Almost 40 years after one of the most infamous and brutal Houston police killings, the family of Joe Campos Torres, along with the Brown Berets and young Houston activists Orlando Lara and Dee Arellano, organized a powerful event to remember Campos on May 7 in Houston.
Forces gathered at the site of the cantina where cops arrested Torres for being drunk on Cinco de Mayo, 1977, and then marched downtown to the secluded spot on Buffalo Bayou where he was brutally beaten, so badly that the cops at the city jail refused to book him until he was taken to the hospital.
Instead of going to the hospital, the cops went back to “the hole” at the bayou and beat him some more before throwing his handcuffed body into the river, with one cop yelling, “Let’s see if the wetback can swim.” Torres, who was a Vietnam vet, died; his body was found a little way down the bayou three days later, on Mother’s Day.

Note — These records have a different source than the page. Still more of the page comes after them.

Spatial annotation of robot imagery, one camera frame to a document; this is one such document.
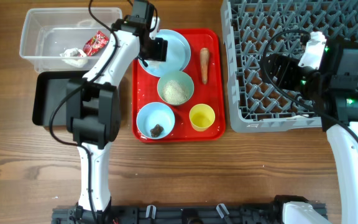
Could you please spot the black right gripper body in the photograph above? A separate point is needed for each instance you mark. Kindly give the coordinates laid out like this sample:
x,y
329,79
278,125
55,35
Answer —
x,y
291,77

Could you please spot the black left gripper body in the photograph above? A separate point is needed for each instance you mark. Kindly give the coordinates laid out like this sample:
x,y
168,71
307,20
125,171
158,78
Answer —
x,y
156,49

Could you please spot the green bowl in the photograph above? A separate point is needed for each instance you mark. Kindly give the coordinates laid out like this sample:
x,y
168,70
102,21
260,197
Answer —
x,y
179,76

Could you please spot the white rice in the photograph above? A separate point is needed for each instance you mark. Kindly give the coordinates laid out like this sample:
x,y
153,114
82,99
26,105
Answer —
x,y
174,93

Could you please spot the orange carrot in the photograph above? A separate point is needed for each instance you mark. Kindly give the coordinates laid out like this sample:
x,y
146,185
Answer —
x,y
204,61

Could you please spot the red snack wrapper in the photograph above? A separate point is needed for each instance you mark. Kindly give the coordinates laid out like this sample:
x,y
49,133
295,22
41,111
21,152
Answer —
x,y
95,44

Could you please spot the light blue bowl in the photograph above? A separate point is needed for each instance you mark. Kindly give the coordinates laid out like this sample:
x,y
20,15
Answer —
x,y
152,114

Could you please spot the white tissue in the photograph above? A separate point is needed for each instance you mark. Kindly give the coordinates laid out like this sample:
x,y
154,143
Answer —
x,y
75,57

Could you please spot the brown food chunk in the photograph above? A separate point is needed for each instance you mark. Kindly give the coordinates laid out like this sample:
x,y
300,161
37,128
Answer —
x,y
156,131

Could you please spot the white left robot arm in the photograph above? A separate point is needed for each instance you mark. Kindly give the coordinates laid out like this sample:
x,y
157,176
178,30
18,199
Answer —
x,y
94,145

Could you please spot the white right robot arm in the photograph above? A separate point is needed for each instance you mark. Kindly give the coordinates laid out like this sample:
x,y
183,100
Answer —
x,y
327,75

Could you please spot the grey dishwasher rack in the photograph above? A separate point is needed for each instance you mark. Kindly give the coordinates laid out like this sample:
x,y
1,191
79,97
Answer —
x,y
253,29

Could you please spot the black waste tray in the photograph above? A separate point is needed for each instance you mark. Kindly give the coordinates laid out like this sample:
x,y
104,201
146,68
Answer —
x,y
51,96

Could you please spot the light blue plate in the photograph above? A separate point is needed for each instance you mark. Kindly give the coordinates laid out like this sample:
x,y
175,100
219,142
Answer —
x,y
178,54

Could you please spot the red serving tray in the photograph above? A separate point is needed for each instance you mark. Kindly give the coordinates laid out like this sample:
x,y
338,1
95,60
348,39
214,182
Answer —
x,y
144,91

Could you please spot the yellow cup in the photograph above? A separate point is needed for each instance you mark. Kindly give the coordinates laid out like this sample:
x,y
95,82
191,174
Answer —
x,y
201,116

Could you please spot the clear plastic bin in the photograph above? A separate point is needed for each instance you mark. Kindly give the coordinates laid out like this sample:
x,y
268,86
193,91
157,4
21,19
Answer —
x,y
48,32

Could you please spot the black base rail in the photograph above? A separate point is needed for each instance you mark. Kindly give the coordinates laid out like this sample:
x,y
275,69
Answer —
x,y
219,214

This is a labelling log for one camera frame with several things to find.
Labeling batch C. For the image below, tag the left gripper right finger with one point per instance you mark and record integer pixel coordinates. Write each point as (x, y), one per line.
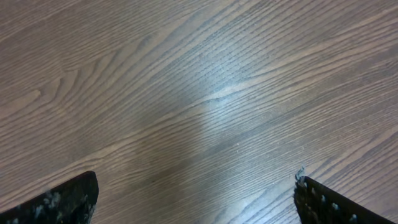
(317, 204)

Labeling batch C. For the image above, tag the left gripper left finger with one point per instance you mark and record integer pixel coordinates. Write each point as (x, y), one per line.
(72, 202)

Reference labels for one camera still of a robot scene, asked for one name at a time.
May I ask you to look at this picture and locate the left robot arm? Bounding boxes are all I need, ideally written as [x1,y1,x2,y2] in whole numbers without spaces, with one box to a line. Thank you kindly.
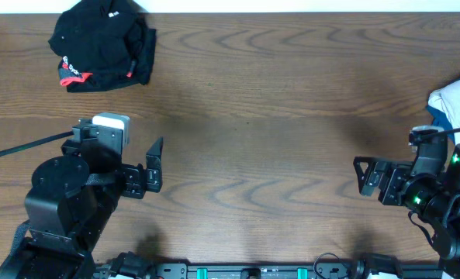
[0,115,164,278]

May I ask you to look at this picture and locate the folded black garment orange trim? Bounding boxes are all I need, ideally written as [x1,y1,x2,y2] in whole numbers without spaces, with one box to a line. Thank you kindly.
[58,18,156,93]

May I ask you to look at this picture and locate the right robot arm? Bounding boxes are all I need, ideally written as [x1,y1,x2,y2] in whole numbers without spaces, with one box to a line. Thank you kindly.
[353,126,460,278]

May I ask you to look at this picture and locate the blue shirt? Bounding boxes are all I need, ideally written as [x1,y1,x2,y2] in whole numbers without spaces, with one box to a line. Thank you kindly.
[425,64,460,144]

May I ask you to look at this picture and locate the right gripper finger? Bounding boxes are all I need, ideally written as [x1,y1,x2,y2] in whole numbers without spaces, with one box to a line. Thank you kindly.
[358,171,381,196]
[353,157,392,182]

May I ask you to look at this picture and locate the black shirt with white logo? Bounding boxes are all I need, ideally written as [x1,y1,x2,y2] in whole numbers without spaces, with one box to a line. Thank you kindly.
[49,0,148,75]

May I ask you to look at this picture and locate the black base rail green clamps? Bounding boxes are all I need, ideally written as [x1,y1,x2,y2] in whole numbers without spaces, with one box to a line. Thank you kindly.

Janie Torres, his sister, said she helped organize the Joe Campos Solidarity Walk for Future Generations. “Forty years later, this is still such a difficult time for my family. My mother has never been the same and Mother’s Day is nothing more than a reminder of what the cops did to her son. But we decided that we need to speak out and fight for change.”
The walk ended up on the McKee Street Bridge, overlooking the spot where Torres’ body was found floating on the bayou.